Tunisie : Ennahda se dissimule derrière des partis fictifs, selon un expert

Le mouvement islamiste Ennahda, branche tunisienne de la Confrérie des Frères musulmans, ne compte pas renoncer à sa place au sein du prochain parlement dont les membres doivent être élus le 17 décembre prochain, et pendant que le pays attend la nouvelle loi législative sur l’organisation des élections, les médias annoncent une nouvelle scission au sein d’Ennahda, pouvant conduire à la création d’un nouveau parti.

Selon des sources non divulguées, ce nouveau parti serait en train de se distancier de l’étendard « Ennahda » en s’y opposant, indiquant qu’il pourrait potentiellement se rapprocher du président Kais Saied, et se mettre en accord avec le processus du 25 juillet 2021, du moins partiellement.

Ces sources s’attendent à ce que Samir Dilou, Frère musulman ayant démissionné de la Confrérie, dirige le nouveau parti aux côtés de certains membres du parlement dissous.

Elles suggèrent également que le nouveau parti tient à ne pas médiatiser son idéologie afin de ne pas provoquer la colère et le rejet de la population.

D’après l’expert juridique tunisien, Hazem al-Kassouri, le parti attendu ne représentera qu’une façade destinée à dissimuler le mouvement Ennahda aux prochaines élections qui auront lieu dans trois mois.

Il a souligné qu’il y a de bel et bien des différences entre Ennahda et ses anciens membres, mais que le parti islamiste exploite la situation pour former un nouveau parti prétendument basé sur ces différences, afin de s’assurer l’approbation de l’opinion publique.

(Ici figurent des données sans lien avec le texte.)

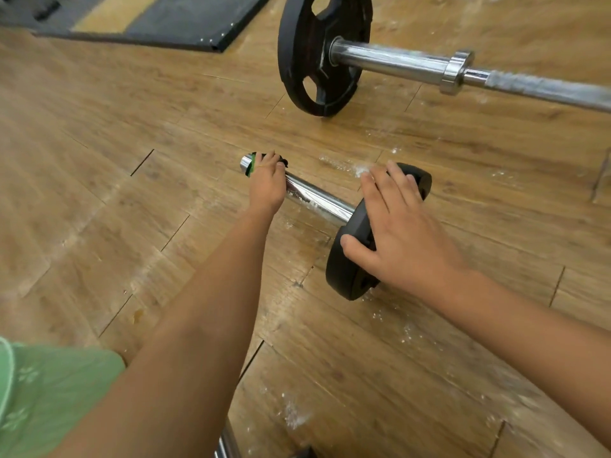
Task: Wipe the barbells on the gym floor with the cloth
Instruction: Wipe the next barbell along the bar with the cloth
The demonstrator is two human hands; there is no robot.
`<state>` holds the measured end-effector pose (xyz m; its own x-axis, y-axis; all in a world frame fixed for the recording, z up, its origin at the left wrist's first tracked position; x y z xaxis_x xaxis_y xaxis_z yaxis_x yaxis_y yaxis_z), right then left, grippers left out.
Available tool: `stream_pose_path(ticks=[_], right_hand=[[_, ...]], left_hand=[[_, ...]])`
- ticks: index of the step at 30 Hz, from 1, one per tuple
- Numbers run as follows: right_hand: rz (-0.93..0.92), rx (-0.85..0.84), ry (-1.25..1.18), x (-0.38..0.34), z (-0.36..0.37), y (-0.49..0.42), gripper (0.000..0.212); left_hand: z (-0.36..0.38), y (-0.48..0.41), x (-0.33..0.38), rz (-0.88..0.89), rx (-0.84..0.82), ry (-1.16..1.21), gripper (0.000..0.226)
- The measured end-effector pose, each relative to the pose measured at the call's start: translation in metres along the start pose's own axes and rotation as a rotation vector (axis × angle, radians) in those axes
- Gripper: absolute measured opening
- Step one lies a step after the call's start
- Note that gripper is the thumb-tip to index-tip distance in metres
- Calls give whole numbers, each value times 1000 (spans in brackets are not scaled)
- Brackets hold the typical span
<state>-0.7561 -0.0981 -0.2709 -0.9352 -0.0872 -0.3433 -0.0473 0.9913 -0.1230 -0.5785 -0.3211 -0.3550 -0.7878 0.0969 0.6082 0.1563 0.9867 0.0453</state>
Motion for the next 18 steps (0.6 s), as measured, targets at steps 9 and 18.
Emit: stream_pose_path(ticks=[9,18], right_hand=[[-22,-143,-37,24,-2,-15,106],[61,-221,-161,57,-1,-30,107]], left_hand=[[-2,-22,5,64,-35,-61,46],[13,-16,11,185,-174,-48,47]])
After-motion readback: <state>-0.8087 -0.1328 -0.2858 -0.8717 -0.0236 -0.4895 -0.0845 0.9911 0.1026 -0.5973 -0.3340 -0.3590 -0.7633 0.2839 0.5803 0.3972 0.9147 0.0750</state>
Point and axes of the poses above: each hand's wrist, its own y-axis away from the middle knuckle, its own z-axis out of the palm, x = y × z, the point moved 10 cm from there along -y, towards the middle knuckle, and after that the axes turned 2 degrees about y, right-handed, at the moved point
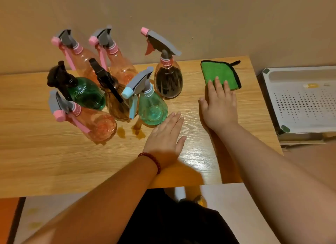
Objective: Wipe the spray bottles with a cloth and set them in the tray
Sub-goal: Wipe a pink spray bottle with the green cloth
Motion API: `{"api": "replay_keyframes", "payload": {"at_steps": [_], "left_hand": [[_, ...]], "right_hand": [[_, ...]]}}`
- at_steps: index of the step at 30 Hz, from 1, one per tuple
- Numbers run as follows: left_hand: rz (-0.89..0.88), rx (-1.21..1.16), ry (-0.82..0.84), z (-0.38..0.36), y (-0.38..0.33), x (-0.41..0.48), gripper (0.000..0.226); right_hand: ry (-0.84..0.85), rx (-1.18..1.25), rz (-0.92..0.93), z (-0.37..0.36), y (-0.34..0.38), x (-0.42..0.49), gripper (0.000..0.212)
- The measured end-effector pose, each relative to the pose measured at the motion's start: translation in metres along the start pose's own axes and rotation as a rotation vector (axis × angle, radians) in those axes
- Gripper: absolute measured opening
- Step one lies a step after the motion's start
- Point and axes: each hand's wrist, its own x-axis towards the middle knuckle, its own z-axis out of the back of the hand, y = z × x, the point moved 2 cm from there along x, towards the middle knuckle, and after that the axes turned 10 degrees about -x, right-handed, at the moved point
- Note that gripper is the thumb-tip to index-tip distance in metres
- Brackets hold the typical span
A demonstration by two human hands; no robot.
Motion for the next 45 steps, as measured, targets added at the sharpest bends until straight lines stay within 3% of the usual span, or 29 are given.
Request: {"api": "replay_keyframes", "payload": {"at_steps": [12,24,38,45], "left_hand": [[-0.071,0.057,-0.051,-0.006,0.006,-0.004,0.056],[-0.096,0.118,-0.104,-0.006,0.011,-0.016,0.053],[-0.046,0.13,-0.102,0.017,0.051,-0.102,0.051],[-0.082,0.151,-0.149,0.029,0.067,-0.124,0.05]], "right_hand": [[-0.127,-0.077,-0.033,-0.019,0.005,-0.026,0.05],[-0.118,-0.125,-0.017,-0.03,0.024,-0.073,0.053],[-0.161,-0.06,-0.008,-0.045,0.065,-0.162,0.05],[-0.257,-0.052,0.08,-0.04,0.089,-0.187,0.037]]}}
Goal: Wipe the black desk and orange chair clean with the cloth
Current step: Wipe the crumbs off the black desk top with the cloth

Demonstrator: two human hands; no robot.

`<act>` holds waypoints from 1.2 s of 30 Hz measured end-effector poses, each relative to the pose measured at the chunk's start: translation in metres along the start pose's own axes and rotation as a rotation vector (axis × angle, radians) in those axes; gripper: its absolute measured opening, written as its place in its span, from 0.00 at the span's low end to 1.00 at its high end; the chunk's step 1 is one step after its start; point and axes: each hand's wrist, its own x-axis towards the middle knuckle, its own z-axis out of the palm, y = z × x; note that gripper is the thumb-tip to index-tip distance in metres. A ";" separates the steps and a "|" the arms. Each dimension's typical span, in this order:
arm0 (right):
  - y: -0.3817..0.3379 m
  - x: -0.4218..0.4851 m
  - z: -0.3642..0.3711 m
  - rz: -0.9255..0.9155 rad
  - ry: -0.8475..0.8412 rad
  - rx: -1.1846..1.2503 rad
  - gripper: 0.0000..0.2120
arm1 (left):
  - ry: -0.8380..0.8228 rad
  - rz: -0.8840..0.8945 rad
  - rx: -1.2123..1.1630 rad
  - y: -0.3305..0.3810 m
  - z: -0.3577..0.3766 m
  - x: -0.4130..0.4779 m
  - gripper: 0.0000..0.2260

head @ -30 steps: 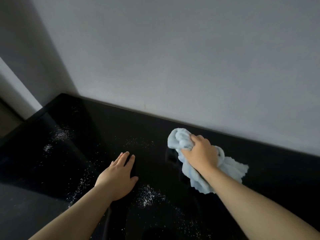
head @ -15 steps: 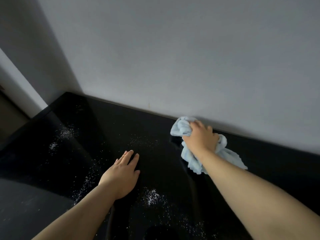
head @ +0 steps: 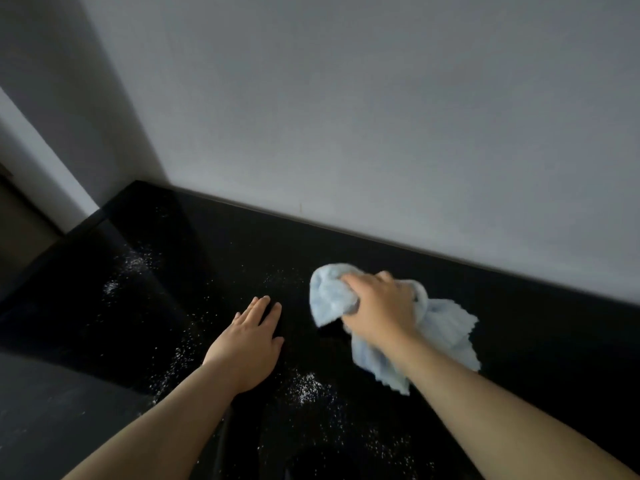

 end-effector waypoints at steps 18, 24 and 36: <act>0.023 -0.115 -0.032 -0.174 -0.254 0.215 0.17 | -0.031 -0.035 -0.061 0.017 0.017 -0.034 0.24; 0.034 -0.121 -0.058 0.247 -0.115 -0.043 0.22 | -0.028 -0.068 -0.132 0.024 0.025 -0.060 0.25; 0.057 -0.169 -0.059 0.449 -0.063 -0.034 0.21 | -0.005 -0.075 -0.184 0.029 0.045 -0.100 0.25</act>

Ainsi, le nouveau parti porterait la mêmes idéologie qu’Ennahda, sans être accablé par les crimes qu’il a commis et qui le privent de la vie politique.

Il convient de rappeler que mouvement Ennahda fait face à des accusation graves ; soutien au terrorisme, incitation des jeunes à se rendre dans les zones de conflit en Syrie et en Irak, et assassinats politiques dont les meurtres des politiciens Chokri Belaid et Mohamed Brahmi.

Le chef du mouvement Ennahda, Rached Ghannouchi, a déjà fait l’objet d’une enquête dans l’affaire des assassinats politiques, et l’équipe de défense des victimes a confirmé détenir des preuves de l’implication d’Ennahda.

Les opposants attendent la loi électorale pour empêcher le mouvement de passer par le Parlement, que cela soit en son nom officiel ou à travers des partis derrière lesquels il se tient.

En plus d’employer la ruse pour surmonter les obstacles à sa participation aux élections, Ennahda se sert d’autres méthodes pour entraver les élections, à travers notamment la décision du “Front de salut national” de boycotter les élections arguant qu’elles se déroulent dans une atmosphère antidémocratique.